The AI Horizon: What Forecasters Across Platforms Agree On
Aggregating forecasts from Metaculus, Manifold, and Polymarket reveals surprising consensus on AI capabilities and risks—and instructive disagreements.
The AI Horizon: What Forecasters Across Platforms Agree On
When thousands of forecasters across multiple prediction markets converge on similar estimates, that convergence carries real informational weight. On artificial intelligence—perhaps the most consequential technology of our era—we now have enough active markets to identify genuine consensus views.
The Parity Question
The most striking number comes from Metaculus, where nearly 3,000 forecasters have weighed in on human-machine intelligence parity. The current probability: 96% by 2040.
This isn't a prediction that AGI will arrive by 2040. It's a more measured claim: that AI systems will match human-level performance across a broad range of cognitive tasks within 14 years. The high probability suggests forecasters view recent progress—GPT-4, Claude 3.5, and their successors—as genuine steps toward this milestone.
Near-Term Capabilities
More immediately, Metaculus forecasters give 46% odds that an AI model will demonstrate 3-hour "time horizon" capability with 80% reliability during 2026. This measure, developed by AI evaluation organization METR, tracks how long and complex a task AI systems can reliably complete.
The current state-of-the-art hovers around the 30-minute to 1-hour mark. Reaching 3 hours would represent a significant leap—and forecasters are split nearly evenly on whether it happens this year.
The Turing Test Horizon
On Manifold Markets, where over 900 bettors have participated, the probability of AI passing the Longbets Turing test by 2029 sits at 51%. This specific test has strict criteria: a panel of human judges must be fooled in sustained conversation.
The near-coin-flip probability reflects genuine uncertainty. AI systems have arguably passed simpler versions of the Turing test already, but the Longbets version's rigor makes it a meaningful milestone.
Catastrophic Risk Estimates
Where forecasters diverge most sharply is on catastrophic risk. Manifold's most-traded AI risk market prices "AI wipes out humanity by 2030" at approximately 4.3%—low but not negligible. Extend the timeframe to 2100, and the estimate rises to roughly 14%.

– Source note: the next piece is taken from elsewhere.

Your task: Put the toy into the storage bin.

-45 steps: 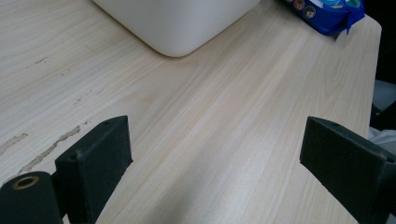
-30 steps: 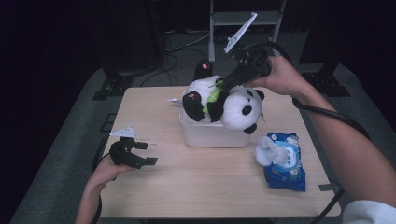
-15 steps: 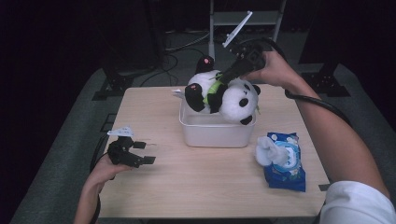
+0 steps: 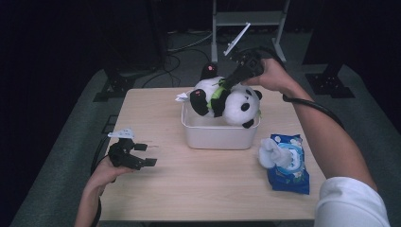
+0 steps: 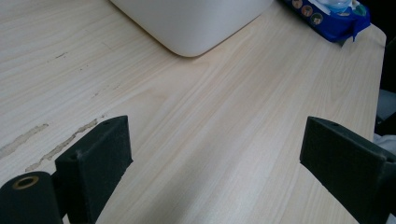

These numbers may seem either alarmingly high or dismissively low depending on one's priors. What's notable is that prediction markets—which have financial stakes attached—consistently price AI existential risk higher than zero.
Corporate Milestones
More prosaic questions about AI companies also reveal forecaster sentiment. Metaculus gives 37% odds to OpenAI filing for an IPO during 2026—a significant but not overwhelming probability. The company's path from nonprofit research lab to capped-profit entity to potential public company continues to evolve.
Meanwhile, forecasters are skeptical of dramatic price drops: OpenAI API token prices falling before March trades at 50%. The era of rapid cost declines may be slowing.
What Cross-Platform Agreement Tells Us
When Metaculus researchers, Manifold play-money bettors, and Polymarket traders reach similar conclusions through different mechanisms, that convergence is informative. On AI timelines, we see:
- Strong agreement that human-level AI is likely within 15-20 years
- Near-term capability improvements expected but not certain
- Catastrophic risk estimates in the single digits near-term, double digits by century's end
- Corporate developments (IPOs, pricing, leadership) harder to predict than technical progress
These aggregated views aren't predictions—they're probability-weighted expectations from diverse forecasters with different information and analytical frameworks. When they agree, it's worth paying attention.
Analysis informed by aggregated forecaster data from Metaculus, Manifold Markets, and Polymarket as of January 20, 2026.